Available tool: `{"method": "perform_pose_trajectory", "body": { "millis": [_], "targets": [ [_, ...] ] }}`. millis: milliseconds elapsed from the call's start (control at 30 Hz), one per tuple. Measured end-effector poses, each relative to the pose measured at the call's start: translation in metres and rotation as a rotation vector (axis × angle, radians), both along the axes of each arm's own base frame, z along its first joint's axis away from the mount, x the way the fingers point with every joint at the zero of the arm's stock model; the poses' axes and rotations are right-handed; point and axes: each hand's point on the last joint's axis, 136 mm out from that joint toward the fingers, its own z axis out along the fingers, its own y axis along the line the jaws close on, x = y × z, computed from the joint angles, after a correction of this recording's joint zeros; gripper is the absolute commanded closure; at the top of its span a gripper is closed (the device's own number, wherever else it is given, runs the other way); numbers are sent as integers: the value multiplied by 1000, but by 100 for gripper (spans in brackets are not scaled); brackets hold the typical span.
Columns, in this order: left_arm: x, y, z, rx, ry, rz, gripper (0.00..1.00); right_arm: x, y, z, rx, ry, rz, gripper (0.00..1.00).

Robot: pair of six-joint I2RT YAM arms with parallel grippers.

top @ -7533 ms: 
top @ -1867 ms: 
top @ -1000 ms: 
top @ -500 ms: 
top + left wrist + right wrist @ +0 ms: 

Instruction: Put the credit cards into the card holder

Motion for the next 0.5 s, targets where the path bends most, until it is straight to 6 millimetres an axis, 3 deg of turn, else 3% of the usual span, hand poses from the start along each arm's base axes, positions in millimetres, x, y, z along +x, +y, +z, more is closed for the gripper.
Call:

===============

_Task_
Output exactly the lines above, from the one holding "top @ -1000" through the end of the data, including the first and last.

_Expected output_
top @ -1000 ms: 
top @ -500 ms: 
top + left wrist + right wrist @ +0 ms: 

Instruction: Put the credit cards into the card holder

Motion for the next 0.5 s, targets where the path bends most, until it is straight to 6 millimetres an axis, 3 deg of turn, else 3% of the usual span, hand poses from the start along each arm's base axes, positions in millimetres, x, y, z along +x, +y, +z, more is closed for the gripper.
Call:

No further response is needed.